De Advocaat-Generaal G. Knigge heeft geconcludeerd tot vernietiging van de bestreden beschikking en heeft de Hoge Raad verzocht om een beslissing te nemen over terug- of verwijzing. De Hoge Raad heeft het middel beoordeeld en is tot de conclusie gekomen dat de Rechtbank de klager ten onrechte niet-ontvankelijk heeft verklaard. De gronden die in de conclusie van de Advocaat-Generaal zijn vermeld, zijn door de Hoge Raad gevolgd.

In de beslissing van de Hoge Raad, gegeven op 3 maart 2015, is de bestreden uitspraak vernietigd. De zaak is terugverwezen naar de Rechtbank Zeeland-West-Brabant, zittingsplaats Breda, zodat de zaak opnieuw kan worden behandeld en afgedaan. Deze beschikking is uitgesproken ter openbare terechtzitting, waarbij de raadsheren J. de Hullu als voorzitter, Y. Buruma en V. van den Brink aanwezig waren, samen met de griffier S.P. Bakker.

Uitspraak

3 maart 2015
Strafkamer
nr. S 14/02212 B
SB
Hoge Raad der Nederlanden
Beschikking
op het beroep in cassatie tegen een beschikking van de Rechtbank Zeeland-West-Brabant, zittingsplaats Breda, van 10 februari 2014, nummer RK 13/1661, op een klaagschrift als bedoeld in art. 552a Sv, ingediend door:
[klager], geboren te [geboorteplaats] op [geboortedatum] 1971.

1.Geding in cassatie

Het beroep is ingesteld door de klager. Namens deze heeft mr. J.J.J. van Rijsbergen, advocaat te Breda, bij schriftuur een middel van cassatie voorgesteld. De schriftuur is aan dit arrest gehecht en maakt daarvan deel uit.
De Advocaat-Generaal G. Knigge heeft geconcludeerd tot vernietiging van de bestreden beschikking en tot zodanige beslissing met betrekking tot terug- of verwijzen als de Hoge Raad gepast zal voorkomen.
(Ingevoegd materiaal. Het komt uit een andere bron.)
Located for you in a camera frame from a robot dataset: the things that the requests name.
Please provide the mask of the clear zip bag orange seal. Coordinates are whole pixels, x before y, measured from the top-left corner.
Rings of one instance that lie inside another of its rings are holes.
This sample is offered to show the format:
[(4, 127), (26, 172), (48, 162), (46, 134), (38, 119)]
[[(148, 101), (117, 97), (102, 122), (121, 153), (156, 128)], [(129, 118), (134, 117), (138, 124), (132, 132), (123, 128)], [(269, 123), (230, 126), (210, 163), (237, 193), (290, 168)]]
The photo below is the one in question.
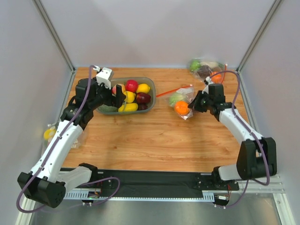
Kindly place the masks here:
[(184, 120), (193, 116), (188, 105), (194, 97), (194, 86), (192, 84), (183, 85), (156, 95), (156, 98), (163, 99), (174, 112)]

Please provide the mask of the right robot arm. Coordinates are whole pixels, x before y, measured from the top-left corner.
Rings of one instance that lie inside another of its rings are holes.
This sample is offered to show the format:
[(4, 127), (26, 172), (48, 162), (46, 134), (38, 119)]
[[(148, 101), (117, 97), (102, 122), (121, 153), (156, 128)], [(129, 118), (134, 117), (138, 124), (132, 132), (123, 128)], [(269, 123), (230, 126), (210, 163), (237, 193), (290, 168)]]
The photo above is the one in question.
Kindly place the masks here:
[(217, 167), (217, 174), (223, 181), (253, 180), (267, 186), (271, 176), (277, 173), (276, 142), (255, 131), (243, 118), (232, 102), (226, 102), (222, 84), (212, 83), (198, 91), (188, 106), (200, 113), (210, 112), (222, 123), (240, 144), (235, 164)]

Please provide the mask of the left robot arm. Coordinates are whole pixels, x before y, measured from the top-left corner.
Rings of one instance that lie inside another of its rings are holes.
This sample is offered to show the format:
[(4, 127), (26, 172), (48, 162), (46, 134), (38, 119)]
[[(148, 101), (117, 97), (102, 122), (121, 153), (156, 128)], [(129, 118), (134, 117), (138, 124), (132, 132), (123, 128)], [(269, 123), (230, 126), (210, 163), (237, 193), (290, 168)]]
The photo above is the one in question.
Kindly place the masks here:
[(22, 172), (18, 176), (17, 182), (22, 189), (19, 195), (56, 208), (72, 189), (99, 183), (97, 167), (87, 163), (81, 163), (63, 175), (59, 173), (72, 145), (93, 118), (94, 110), (104, 103), (115, 102), (110, 80), (81, 79), (44, 154), (29, 173)]

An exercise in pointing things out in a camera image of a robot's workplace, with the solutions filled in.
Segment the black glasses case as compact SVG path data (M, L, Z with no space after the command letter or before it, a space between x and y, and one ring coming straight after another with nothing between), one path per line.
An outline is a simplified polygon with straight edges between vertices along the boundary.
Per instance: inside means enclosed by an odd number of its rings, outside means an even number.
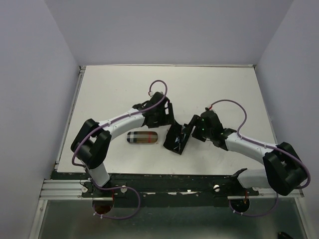
M177 121L170 126L163 146L165 149L182 155L193 128L198 123L199 116L194 115L188 124L179 124Z

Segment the plaid glasses case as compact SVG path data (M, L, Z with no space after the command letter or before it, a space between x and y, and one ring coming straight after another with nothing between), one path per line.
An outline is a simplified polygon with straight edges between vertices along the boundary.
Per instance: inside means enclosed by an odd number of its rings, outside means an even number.
M130 144L154 144L158 138L155 131L130 131L127 134L127 142Z

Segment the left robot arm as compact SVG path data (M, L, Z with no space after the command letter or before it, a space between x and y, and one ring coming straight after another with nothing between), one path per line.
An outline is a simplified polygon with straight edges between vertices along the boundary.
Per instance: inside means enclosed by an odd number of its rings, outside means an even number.
M133 105L126 113L105 121L88 119L71 144L72 164L78 158L93 179L93 190L98 196L110 193L110 176L104 166L110 142L136 128L156 128L174 123L173 106L169 98L155 92L150 100Z

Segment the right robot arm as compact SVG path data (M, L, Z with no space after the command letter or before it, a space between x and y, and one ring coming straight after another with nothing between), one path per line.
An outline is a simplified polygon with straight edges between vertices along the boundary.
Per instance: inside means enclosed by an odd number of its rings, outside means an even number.
M264 169L254 170L243 168L233 174L236 179L230 181L229 189L235 195L255 187L271 188L286 196L308 179L306 169L290 144L244 139L236 130L224 128L214 111L207 110L200 115L192 137L201 141L208 139L218 148L242 154L264 166Z

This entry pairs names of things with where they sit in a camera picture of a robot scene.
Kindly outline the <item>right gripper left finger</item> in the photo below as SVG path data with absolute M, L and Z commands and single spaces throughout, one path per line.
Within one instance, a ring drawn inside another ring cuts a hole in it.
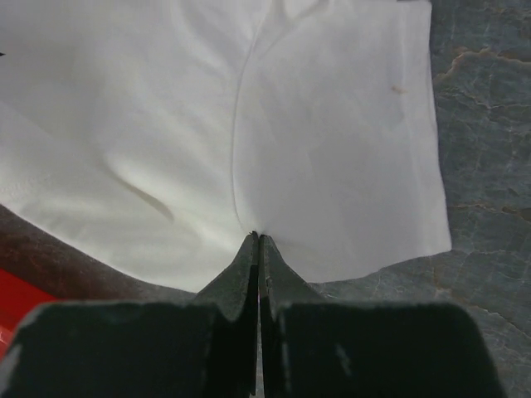
M 1 362 L 4 397 L 248 397 L 256 392 L 258 237 L 187 303 L 47 303 Z

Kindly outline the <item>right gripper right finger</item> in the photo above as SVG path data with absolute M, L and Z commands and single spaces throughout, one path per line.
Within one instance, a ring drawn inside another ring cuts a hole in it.
M 325 298 L 267 235 L 259 267 L 266 396 L 502 396 L 485 341 L 464 309 Z

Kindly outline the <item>white t-shirt daisy print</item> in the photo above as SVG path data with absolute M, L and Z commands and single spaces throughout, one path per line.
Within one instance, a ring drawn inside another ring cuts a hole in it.
M 4 1 L 1 203 L 197 292 L 251 232 L 309 282 L 451 248 L 428 1 Z

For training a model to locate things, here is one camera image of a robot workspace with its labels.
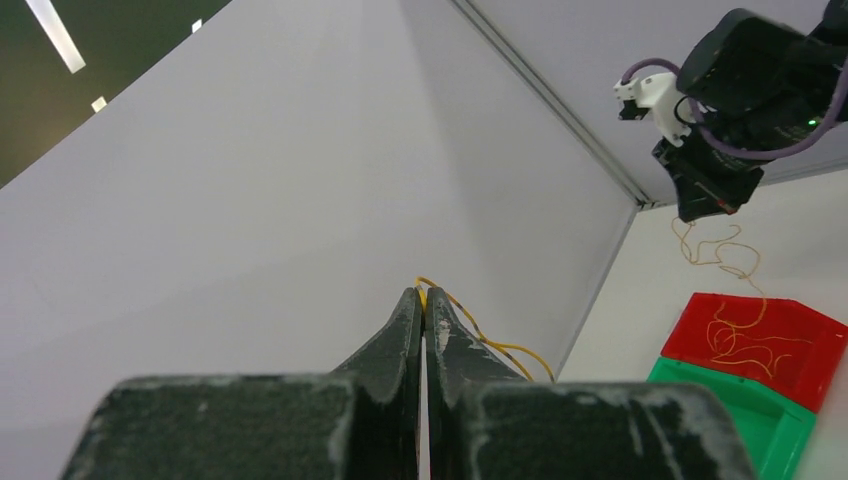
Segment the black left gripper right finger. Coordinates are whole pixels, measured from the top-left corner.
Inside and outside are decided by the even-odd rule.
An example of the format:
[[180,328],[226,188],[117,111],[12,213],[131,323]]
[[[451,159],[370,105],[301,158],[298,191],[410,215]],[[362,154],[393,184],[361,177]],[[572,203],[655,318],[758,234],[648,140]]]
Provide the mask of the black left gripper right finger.
[[752,479],[718,397],[693,383],[523,378],[461,324],[446,292],[424,313],[434,479]]

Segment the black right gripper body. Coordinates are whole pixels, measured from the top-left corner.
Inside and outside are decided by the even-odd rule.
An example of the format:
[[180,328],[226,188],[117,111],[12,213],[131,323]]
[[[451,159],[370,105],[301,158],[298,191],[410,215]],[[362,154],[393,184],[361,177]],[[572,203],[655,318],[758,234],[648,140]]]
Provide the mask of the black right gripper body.
[[685,222],[736,213],[764,176],[761,162],[719,152],[698,132],[685,136],[680,146],[662,138],[652,155],[674,184],[678,217]]

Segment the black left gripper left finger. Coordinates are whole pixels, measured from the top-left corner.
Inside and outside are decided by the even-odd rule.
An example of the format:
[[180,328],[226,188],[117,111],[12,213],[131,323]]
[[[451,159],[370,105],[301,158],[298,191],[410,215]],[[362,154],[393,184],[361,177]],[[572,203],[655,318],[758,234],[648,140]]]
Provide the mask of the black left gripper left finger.
[[319,374],[142,376],[93,410],[65,479],[414,479],[423,308]]

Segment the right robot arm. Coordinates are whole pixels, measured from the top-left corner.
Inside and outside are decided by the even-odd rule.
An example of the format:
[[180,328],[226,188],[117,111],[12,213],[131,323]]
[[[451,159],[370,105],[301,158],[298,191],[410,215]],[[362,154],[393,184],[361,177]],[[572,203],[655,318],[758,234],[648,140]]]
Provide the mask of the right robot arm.
[[847,4],[829,2],[803,34],[750,10],[727,13],[676,79],[681,143],[654,157],[669,173],[684,222],[732,215],[766,165],[809,149],[847,120]]
2.Beoordeling van het middel

2.1.
Het middel klaagt dat de Rechtbank de klager ten onrechte niet-ontvankelijk heeft verklaard in zijn klaagschrift.
2.2.
Op de gronden die zijn vermeld in de conclusie van de Advocaat-Generaal onder 4 is het middel terecht voorgesteld.

3.Beslissing

De Hoge Raad:
vernietigt de bestreden uitspraak;
wijst de zaak terug naar de Rechtbank Zeeland-West-Brabant, zittingsplaats Breda, opdat de zaak opnieuw wordt behandeld en afgedaan.
Deze beschikking is gegeven door de raadsheer J. de Hullu als voorzitter, en de raadsheren Y. Buruma en V. van den Brink, in bijzijn van de griffier S.P. Bakker, en uitgesproken ter openbare terechtzitting van
3 maart 2015.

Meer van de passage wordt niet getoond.